Time:2024-01-15 Views:380
    Author:
Tony Armstrong
Marketing Director of power products of linglilte company
introduction
    A basic principle for switching power supply is that it must not produce a lot of noise. Therefore, a quiet, well regulated power supply is important for achieving optimal performance in many circuit applications. In order to achieve this level of performance, it is critical to be able to reduce any noise generated during the conversion process. An obvious way to achieve this goal is to use a linear regulator. However, although linear regulators can provide quiet power rails, their conversion efficiency is not good at high step-down ratio, which will lead to thermal problems in design in high output current applications.
    Of course, switching regulators based on magnetic components can alleviate common thermal problems, because they usually have high conversion efficiency, which can simplify the thermal design when the final application requires high output current. As we all know, component selection and circuit board layout will play an important role in determining the success or failure of almost all power supply designs. These aspects set their functional EMI and thermal operation mode. For novices, switching power supply layout may look like a "black" art, but in fact it is a basic part of design, which is often ignored in the early stage of the design process. Since functional EMI requirements must always be met, what is beneficial to the functional stability of the power supply is often beneficial to its EMI radiation index. In addition, a good layout from the beginning will not add any cost to the design, and it can actually save costs by eliminating the need to add EMI filters, structural shielding, EMI test time and many circuit board modifications.

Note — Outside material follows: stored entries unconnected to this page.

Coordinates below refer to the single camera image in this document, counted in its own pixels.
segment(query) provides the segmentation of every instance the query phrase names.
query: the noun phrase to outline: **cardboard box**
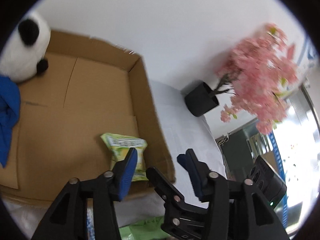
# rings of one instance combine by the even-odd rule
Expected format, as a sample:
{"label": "cardboard box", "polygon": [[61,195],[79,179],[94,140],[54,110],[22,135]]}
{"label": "cardboard box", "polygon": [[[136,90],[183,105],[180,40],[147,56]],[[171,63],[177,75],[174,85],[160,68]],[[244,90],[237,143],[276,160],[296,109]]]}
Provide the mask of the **cardboard box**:
{"label": "cardboard box", "polygon": [[[9,161],[0,168],[4,197],[48,205],[72,177],[109,170],[105,132],[143,138],[147,167],[171,182],[174,167],[162,135],[141,56],[105,41],[52,31],[47,72],[19,85],[20,120]],[[151,192],[133,182],[129,197]]]}

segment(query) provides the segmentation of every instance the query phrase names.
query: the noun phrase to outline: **pink artificial flower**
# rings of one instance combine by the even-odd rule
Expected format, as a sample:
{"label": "pink artificial flower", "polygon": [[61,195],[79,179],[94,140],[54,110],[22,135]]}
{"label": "pink artificial flower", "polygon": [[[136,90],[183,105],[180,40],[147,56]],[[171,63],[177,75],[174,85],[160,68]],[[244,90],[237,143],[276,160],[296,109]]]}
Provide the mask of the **pink artificial flower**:
{"label": "pink artificial flower", "polygon": [[[266,31],[258,38],[240,41],[230,52],[227,61],[216,70],[225,84],[232,86],[235,95],[231,106],[224,106],[221,120],[229,122],[240,110],[257,116],[257,128],[267,134],[274,120],[286,117],[286,103],[279,98],[280,81],[296,82],[297,65],[292,62],[295,45],[287,49],[285,33],[275,24],[267,24]],[[278,57],[277,50],[287,49],[286,57]]]}
{"label": "pink artificial flower", "polygon": [[226,111],[222,110],[221,111],[221,121],[230,122],[230,120],[231,120],[230,115]]}
{"label": "pink artificial flower", "polygon": [[256,127],[260,133],[265,135],[268,135],[272,131],[271,122],[257,122]]}

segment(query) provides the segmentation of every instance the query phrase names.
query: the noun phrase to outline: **green plastic bag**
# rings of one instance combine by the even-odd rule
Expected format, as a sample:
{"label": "green plastic bag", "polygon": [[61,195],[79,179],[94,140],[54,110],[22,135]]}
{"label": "green plastic bag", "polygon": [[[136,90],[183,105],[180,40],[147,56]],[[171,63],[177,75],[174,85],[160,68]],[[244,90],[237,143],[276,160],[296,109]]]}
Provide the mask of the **green plastic bag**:
{"label": "green plastic bag", "polygon": [[154,217],[120,228],[122,240],[164,239],[170,236],[162,231],[164,217]]}

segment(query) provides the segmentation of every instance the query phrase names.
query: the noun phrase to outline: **snack bag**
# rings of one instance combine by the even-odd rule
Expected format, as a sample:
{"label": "snack bag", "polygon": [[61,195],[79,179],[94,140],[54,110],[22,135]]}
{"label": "snack bag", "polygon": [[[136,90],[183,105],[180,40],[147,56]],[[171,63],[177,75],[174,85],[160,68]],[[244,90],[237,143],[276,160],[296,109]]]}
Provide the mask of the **snack bag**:
{"label": "snack bag", "polygon": [[132,181],[148,180],[146,177],[146,166],[143,159],[143,151],[147,147],[147,142],[145,140],[133,136],[114,133],[102,134],[101,139],[112,152],[111,170],[115,166],[116,162],[124,160],[129,149],[134,147],[137,150],[138,161]]}

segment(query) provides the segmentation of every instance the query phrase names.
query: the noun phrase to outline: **blue gripper pad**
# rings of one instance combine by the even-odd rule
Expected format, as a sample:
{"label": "blue gripper pad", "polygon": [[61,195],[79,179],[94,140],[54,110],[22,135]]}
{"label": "blue gripper pad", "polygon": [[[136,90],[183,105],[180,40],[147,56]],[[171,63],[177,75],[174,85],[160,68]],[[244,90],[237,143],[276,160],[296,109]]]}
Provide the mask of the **blue gripper pad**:
{"label": "blue gripper pad", "polygon": [[195,196],[198,198],[202,198],[203,192],[200,175],[198,174],[196,165],[194,164],[191,156],[188,153],[179,154],[177,157],[177,161],[189,173]]}
{"label": "blue gripper pad", "polygon": [[128,194],[131,180],[134,174],[134,171],[137,166],[138,161],[138,153],[137,150],[134,149],[131,153],[131,156],[127,162],[125,170],[119,180],[119,200],[122,201],[123,198]]}

    Moreover, when multiple dc/dc switching mode regulators are used in the design to generate multiple power rails, or current sharing and high output power are achieved through the parallel connection of regulators, the potential interference problems caused by noise will be aggravated. If all operate at a similar frequency (switching operation), the combined energy generated by multiple regulators in a circuit will be concentrated at one frequency. The existence of this energy will become a problem, especially if the remaining ICs on the printed circuit board (PCB) and other system boards are close to each other and are vulnerable to the adverse effects of this radiation energy. This can be particularly troublesome in industrial and automotive systems with high installation density and usually close to electrical noise sources (such as mechanical switch inductive loads, PWM drive power outputs, microprocessor clocks, and contact switches). In addition, if switching operations are performed at different frequencies, intermodulation components will be mixed into sensitive frequency bands.
Switching regulator radiation
    In the situation of low heat dissipation and high efficiency, switching regulator is often used to replace linear regulator. Moreover, switching regulator is usually the first active component on the input power bus line, which has a significant impact on the EMI performance of the whole product design.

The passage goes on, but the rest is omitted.